▸ Task objective
Where the line with "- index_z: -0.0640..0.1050" appears below, start writing out lines exactly, and finish with the line with "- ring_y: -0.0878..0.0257", which is included; write out nothing else.

◇ ◇ ◇ ◇ ◇

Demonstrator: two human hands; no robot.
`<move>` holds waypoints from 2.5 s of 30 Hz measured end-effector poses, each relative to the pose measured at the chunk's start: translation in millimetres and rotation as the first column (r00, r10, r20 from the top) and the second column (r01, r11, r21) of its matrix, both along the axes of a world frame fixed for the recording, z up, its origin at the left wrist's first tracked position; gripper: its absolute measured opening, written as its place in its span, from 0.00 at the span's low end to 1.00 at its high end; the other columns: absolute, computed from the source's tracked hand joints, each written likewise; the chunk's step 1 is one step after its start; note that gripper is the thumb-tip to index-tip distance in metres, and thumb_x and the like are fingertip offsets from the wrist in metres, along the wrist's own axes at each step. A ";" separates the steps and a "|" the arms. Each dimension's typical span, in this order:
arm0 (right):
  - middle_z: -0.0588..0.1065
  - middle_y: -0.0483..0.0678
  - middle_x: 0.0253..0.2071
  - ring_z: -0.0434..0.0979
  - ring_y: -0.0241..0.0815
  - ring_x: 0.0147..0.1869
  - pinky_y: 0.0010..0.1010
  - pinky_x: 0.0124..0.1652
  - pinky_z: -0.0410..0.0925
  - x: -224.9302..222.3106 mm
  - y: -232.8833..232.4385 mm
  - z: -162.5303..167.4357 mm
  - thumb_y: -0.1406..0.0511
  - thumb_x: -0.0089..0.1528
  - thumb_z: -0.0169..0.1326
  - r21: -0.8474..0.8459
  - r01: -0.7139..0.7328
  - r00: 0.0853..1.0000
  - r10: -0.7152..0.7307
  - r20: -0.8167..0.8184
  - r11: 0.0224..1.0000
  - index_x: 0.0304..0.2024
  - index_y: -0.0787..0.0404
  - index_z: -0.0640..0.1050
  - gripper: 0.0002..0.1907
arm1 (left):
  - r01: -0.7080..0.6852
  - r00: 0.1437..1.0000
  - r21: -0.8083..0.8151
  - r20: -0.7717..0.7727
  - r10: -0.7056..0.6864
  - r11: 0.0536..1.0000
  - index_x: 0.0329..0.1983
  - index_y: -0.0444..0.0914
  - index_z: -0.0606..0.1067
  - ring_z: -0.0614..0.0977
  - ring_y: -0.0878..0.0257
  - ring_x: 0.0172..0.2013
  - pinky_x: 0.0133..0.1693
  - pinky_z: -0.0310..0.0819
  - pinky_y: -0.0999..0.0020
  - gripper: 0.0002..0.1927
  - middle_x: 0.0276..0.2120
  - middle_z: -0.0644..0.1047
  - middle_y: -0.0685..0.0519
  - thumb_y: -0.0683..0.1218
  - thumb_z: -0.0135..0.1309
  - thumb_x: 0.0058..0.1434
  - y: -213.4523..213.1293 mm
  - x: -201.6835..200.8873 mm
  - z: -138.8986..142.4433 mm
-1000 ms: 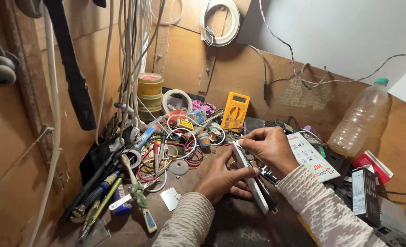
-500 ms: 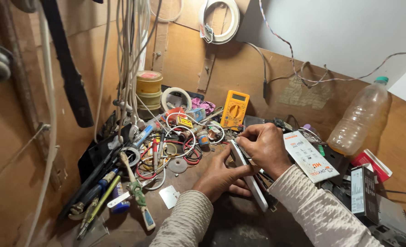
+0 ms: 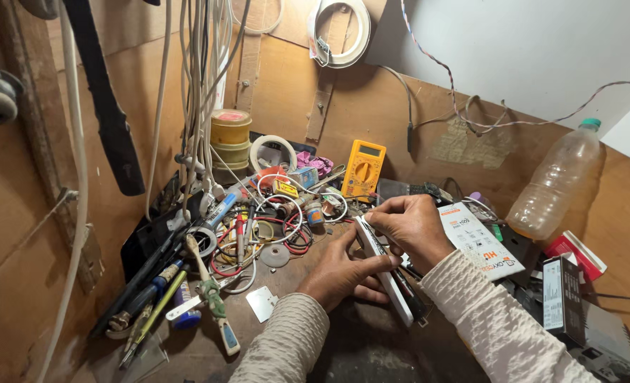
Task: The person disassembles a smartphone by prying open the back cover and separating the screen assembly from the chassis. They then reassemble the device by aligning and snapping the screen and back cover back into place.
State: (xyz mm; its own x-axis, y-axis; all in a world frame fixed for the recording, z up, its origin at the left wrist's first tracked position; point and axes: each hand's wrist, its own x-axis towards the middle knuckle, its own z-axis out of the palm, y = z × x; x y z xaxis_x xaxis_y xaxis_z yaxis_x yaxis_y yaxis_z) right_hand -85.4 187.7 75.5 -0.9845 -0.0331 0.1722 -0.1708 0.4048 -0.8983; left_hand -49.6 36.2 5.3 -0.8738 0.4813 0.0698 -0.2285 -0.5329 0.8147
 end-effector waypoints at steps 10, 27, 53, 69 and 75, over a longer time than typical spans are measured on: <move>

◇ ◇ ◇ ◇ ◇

▸ Answer space
  - index_z: -0.0640..0.1050
  - gripper: 0.0002..0.1907
arm1 (left):
  - r01: -0.7080..0.6852
  - r00: 0.1437..1.0000
  - r21: -0.8083..0.8151
  - r20: -0.7717..0.7727
  - r10: -0.7056..0.6864
  - r11: 0.0536..1.0000
  - index_x: 0.0329..0.1983
  - index_y: -0.0444..0.0914
  - index_z: -0.0606..0.1067
  - ring_z: -0.0614..0.0977
  - ring_y: -0.0878..0.0257

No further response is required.